Exercise
Within the listing below, give again exactly the lines between the one containing "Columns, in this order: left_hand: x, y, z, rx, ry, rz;" and the one containing "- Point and", inclusive, pictures left aside.

Entries supplied
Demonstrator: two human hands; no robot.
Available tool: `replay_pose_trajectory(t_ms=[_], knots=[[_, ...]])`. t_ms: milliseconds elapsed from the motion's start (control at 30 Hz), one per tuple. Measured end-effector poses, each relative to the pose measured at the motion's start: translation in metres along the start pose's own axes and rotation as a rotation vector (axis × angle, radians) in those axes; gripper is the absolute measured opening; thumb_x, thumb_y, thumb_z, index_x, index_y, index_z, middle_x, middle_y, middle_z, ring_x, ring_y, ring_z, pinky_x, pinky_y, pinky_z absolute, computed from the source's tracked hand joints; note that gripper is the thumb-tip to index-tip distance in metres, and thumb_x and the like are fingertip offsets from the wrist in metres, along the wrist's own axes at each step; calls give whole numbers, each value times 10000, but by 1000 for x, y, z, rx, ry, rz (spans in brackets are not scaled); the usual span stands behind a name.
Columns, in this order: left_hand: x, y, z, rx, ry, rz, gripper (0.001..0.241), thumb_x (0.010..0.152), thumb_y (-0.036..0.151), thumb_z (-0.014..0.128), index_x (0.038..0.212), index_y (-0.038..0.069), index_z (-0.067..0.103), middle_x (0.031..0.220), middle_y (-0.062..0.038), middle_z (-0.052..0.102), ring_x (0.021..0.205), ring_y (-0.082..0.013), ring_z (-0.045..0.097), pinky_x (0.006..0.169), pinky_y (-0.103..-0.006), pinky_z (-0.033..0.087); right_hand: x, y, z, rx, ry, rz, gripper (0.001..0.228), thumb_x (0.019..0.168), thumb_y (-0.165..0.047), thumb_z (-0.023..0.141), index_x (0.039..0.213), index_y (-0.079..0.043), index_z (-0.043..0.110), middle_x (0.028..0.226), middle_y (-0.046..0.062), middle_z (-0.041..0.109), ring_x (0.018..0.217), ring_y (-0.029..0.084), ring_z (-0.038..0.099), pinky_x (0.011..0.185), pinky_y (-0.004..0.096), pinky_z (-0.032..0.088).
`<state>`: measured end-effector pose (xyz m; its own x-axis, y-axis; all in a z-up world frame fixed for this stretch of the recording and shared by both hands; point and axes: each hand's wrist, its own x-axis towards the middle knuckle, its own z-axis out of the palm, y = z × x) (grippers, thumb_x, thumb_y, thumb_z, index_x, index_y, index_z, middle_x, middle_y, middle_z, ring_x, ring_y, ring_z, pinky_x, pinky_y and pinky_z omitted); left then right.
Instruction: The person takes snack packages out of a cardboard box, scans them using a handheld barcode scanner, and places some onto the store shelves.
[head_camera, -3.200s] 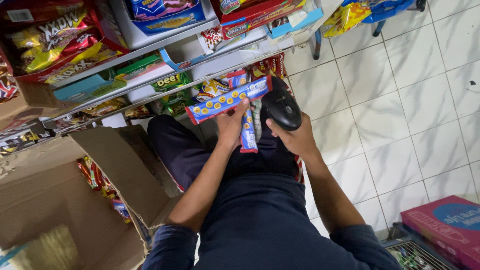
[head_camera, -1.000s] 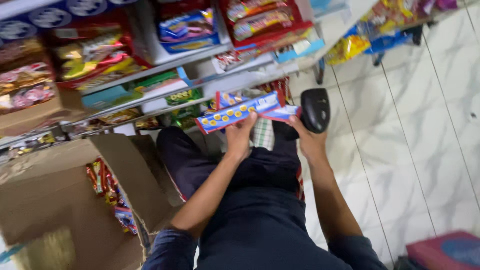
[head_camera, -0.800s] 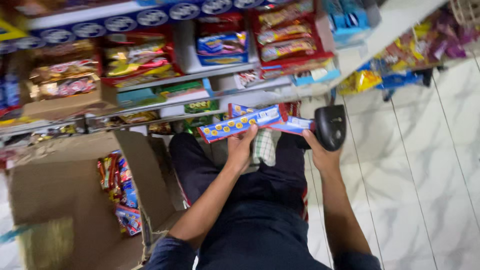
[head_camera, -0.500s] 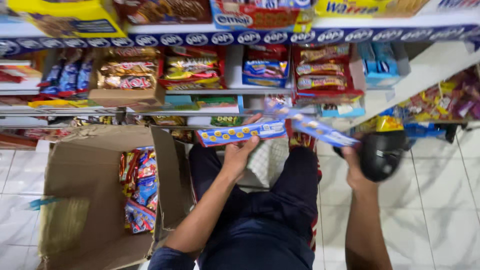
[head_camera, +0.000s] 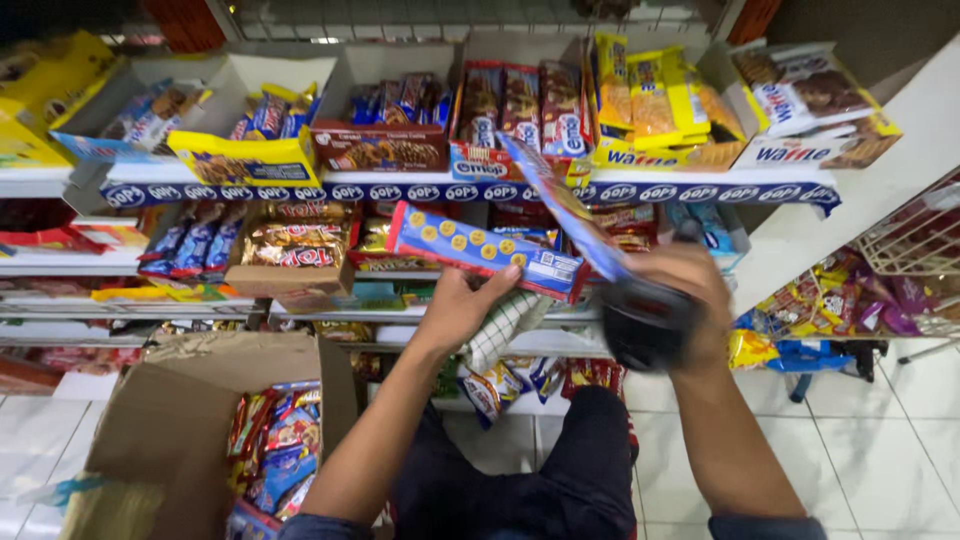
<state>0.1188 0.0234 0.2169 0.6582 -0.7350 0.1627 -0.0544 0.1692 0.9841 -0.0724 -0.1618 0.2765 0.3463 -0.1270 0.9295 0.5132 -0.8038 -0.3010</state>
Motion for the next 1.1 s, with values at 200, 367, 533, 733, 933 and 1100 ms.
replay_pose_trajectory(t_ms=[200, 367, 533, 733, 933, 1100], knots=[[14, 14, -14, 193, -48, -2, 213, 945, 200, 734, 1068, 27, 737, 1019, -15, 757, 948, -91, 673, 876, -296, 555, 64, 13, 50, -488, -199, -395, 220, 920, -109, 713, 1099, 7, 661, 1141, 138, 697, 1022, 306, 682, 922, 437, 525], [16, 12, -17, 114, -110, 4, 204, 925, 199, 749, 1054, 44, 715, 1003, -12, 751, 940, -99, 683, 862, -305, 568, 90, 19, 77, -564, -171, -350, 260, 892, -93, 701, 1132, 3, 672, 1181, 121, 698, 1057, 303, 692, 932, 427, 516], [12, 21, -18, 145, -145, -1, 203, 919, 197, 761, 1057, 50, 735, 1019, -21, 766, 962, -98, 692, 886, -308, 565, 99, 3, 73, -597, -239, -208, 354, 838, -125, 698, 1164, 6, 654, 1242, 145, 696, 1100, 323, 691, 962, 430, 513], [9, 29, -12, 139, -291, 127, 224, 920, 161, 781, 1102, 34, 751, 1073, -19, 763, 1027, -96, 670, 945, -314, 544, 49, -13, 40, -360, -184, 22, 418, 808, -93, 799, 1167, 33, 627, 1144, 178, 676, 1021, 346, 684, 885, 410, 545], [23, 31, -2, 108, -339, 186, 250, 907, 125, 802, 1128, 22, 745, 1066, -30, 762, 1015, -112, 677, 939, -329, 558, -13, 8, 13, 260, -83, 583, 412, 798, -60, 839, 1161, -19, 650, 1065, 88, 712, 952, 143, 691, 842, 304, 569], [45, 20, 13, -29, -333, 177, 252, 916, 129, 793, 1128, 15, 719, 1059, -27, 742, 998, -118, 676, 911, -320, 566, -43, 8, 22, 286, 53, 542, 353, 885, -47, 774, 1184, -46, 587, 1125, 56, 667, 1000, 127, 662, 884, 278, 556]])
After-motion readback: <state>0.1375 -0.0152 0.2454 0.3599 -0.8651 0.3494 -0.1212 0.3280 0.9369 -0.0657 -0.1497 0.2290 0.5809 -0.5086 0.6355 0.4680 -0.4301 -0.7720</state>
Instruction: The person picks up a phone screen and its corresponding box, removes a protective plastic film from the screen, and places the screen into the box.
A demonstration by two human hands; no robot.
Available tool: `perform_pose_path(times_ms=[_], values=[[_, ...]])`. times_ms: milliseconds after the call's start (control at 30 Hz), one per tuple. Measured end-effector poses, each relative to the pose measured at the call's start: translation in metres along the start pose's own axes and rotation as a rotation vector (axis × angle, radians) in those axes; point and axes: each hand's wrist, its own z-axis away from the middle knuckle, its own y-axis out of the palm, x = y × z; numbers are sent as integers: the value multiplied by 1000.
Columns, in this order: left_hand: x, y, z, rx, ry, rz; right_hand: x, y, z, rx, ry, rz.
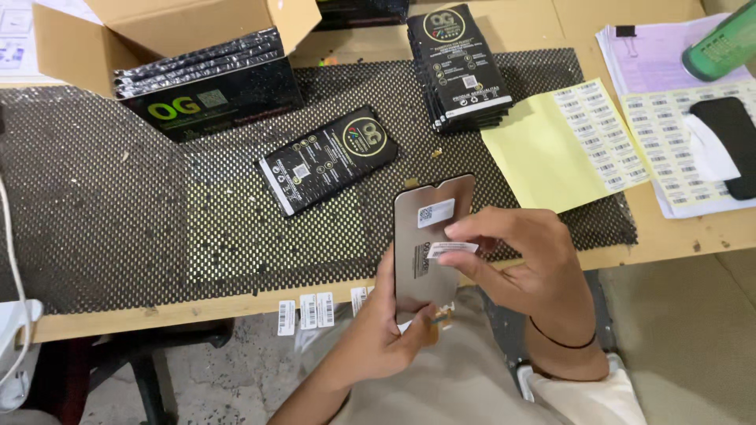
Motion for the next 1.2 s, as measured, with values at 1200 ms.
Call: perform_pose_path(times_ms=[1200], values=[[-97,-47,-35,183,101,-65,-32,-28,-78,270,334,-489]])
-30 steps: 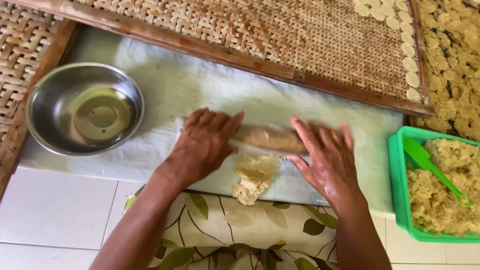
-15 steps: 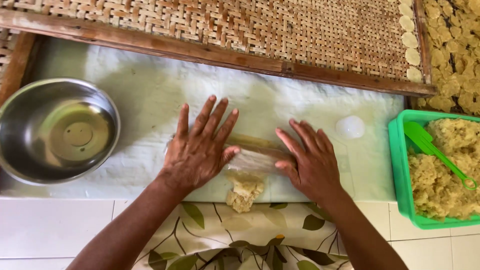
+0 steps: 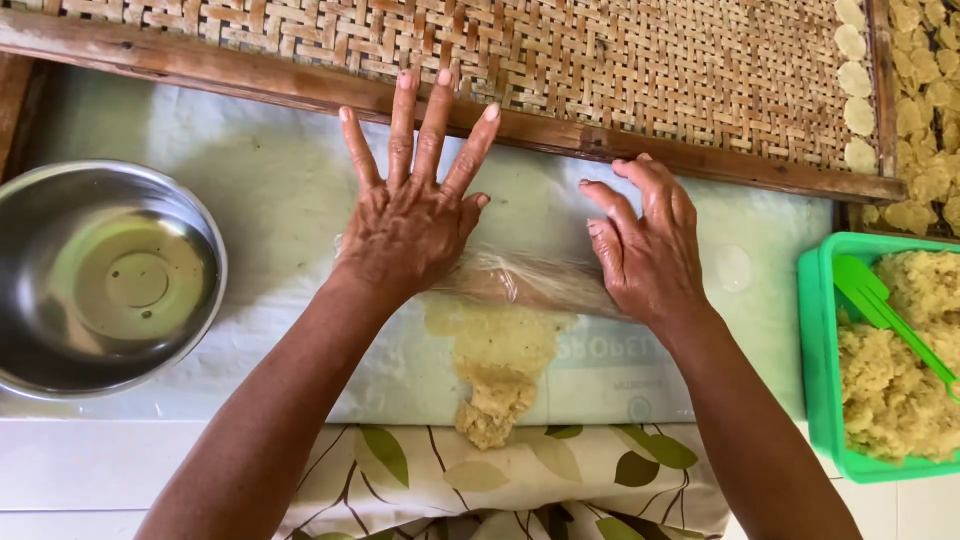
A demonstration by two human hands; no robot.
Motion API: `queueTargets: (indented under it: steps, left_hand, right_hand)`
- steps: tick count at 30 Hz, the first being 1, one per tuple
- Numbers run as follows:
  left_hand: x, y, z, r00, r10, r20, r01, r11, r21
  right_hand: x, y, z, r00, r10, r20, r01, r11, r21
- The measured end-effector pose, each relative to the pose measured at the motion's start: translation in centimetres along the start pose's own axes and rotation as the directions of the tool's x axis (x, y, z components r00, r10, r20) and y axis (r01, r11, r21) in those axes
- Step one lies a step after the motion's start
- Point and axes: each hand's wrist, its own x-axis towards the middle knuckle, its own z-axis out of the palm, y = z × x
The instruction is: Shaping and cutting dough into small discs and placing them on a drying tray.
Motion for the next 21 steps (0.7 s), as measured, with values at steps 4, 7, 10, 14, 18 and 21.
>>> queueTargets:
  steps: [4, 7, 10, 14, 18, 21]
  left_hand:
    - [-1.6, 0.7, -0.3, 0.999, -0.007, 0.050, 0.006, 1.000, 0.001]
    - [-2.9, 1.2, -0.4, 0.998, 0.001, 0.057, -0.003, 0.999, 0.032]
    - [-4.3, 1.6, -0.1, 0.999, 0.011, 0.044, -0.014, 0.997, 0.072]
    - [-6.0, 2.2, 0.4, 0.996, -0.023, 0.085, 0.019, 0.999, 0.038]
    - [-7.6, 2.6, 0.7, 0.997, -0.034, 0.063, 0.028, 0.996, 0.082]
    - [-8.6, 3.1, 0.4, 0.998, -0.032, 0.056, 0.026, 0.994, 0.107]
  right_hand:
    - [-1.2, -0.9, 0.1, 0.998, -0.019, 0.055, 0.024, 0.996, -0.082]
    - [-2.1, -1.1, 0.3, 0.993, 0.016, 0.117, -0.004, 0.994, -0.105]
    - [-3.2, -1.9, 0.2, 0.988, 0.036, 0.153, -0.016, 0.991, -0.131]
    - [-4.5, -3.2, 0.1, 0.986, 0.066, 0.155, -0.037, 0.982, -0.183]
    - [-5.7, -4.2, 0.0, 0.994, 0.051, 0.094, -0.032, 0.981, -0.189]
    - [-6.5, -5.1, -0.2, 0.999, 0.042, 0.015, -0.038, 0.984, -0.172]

Output of the exercise
Columns, in this order: left_hand: x, y, z, rx, ry, rz; right_hand: x, y, z, rx, ry, rz.
Motion for the next 1.2 s, as measured, with values at 1200 ms.
Call: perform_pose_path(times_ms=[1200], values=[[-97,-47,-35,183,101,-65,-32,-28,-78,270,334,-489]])
-30 steps: 
-15 steps: 
+0 steps: 
A demonstration by two human hands; no robot.
Motion API: `queueTargets: (indented under it: steps, left_hand, right_hand)`
- steps: tick count at 30 Hz, the first being 1, one per tuple
- Numbers run as follows:
  left_hand: x, y, z, r00, r10, r20, r01, r11, r21
  right_hand: x, y, z, r00, r10, r20, r01, r11, r21
- The measured end-effector pose, each relative to the pose measured at the motion's start: translation in centimetres along the start pose's own axes and rotation as the directions of the tool's x axis (x, y, z components r00, r10, r20) and y axis (r01, r11, r21) in those axes
- Step one lies a step after the motion's start
- Point and axes: each hand's wrist, its own x-axis towards the middle knuckle, its own z-axis out of the palm, y = z × x

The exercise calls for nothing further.